Randy Roth Writes New Homicide Report for Guggenheim Foundation

Lewis and Clark on a sign with bullet holes in it

In a new report, "Government Legitimacy, Social Solidarity, and American Homicide in Historical Perspective," for the Harry Frank Guggenheim Foundation, Professor Randy Roth writes, “When citizens believe their government is stable and legitimate, when they feel a strong bond with their fellow citizens, and when they believe that their society’s social hierarchy is just and that violence isn’t necessary for respect, homicide rates can fall.”

The report begins:

"Why has the homicide rate in the United States risen by 60% since 2014, from 4.9 to 7.8 persons per 100,000 per year? And why, more broadly, have homicide rates changed over time in human communities and varied from one community to another?
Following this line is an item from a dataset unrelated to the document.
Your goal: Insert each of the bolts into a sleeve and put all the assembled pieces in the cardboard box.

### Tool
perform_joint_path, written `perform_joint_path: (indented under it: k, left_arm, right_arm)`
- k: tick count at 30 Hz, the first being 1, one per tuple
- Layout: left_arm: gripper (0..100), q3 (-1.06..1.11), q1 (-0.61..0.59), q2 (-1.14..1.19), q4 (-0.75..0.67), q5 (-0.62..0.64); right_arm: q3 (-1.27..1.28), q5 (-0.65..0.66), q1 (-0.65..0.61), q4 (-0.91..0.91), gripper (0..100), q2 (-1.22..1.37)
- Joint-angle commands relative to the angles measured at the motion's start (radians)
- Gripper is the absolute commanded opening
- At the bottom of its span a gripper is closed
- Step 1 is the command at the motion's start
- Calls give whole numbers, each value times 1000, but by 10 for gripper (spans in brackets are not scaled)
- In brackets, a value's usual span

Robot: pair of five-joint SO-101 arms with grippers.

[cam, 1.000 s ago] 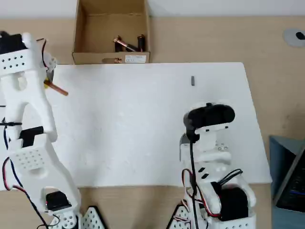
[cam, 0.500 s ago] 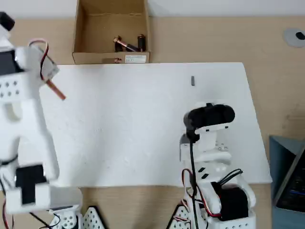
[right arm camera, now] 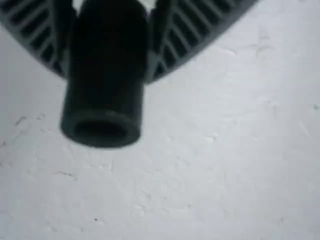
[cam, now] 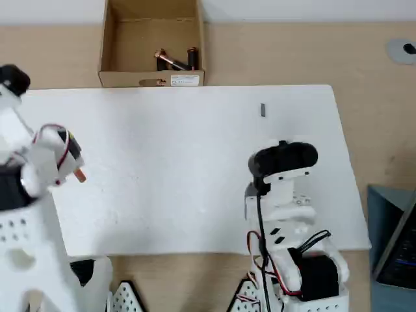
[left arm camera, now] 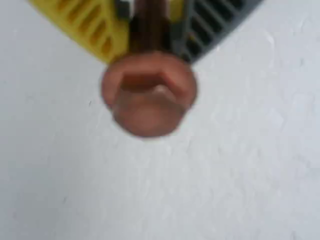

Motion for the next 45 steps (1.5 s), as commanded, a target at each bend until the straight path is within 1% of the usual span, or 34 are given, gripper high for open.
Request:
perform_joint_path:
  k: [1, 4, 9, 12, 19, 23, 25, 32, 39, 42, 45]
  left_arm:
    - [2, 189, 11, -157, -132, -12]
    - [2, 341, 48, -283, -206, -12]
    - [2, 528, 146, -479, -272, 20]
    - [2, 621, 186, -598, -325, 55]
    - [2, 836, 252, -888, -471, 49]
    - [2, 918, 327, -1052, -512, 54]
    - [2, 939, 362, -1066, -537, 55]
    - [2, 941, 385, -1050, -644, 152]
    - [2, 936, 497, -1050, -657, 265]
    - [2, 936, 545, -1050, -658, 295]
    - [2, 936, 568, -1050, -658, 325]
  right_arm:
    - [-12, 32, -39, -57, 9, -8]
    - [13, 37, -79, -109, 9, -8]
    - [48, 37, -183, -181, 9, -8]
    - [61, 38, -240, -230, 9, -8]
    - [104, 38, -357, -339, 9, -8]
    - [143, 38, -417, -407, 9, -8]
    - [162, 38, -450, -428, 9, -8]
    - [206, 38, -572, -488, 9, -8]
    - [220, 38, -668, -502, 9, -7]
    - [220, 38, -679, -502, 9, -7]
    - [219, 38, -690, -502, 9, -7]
Historians and social scientists can’t perform controlled experiments on societies that are changing in many ways at the same time. We can’t measure the impact of a specific change while holding everything else in the human experience constant. We can’t go back to the 1850s, for instance, and uninvent modern breechloading handguns to see if the United States would have the high rates of homicide and armed robbery it does today if its citizens were equipped with nothing more than single-shot, muzzleloading pistols. Our only hope is to engage in 'non-experimental empirical research'—to study societies across vast stretches of time and space, looking for deep patterns in human behavior."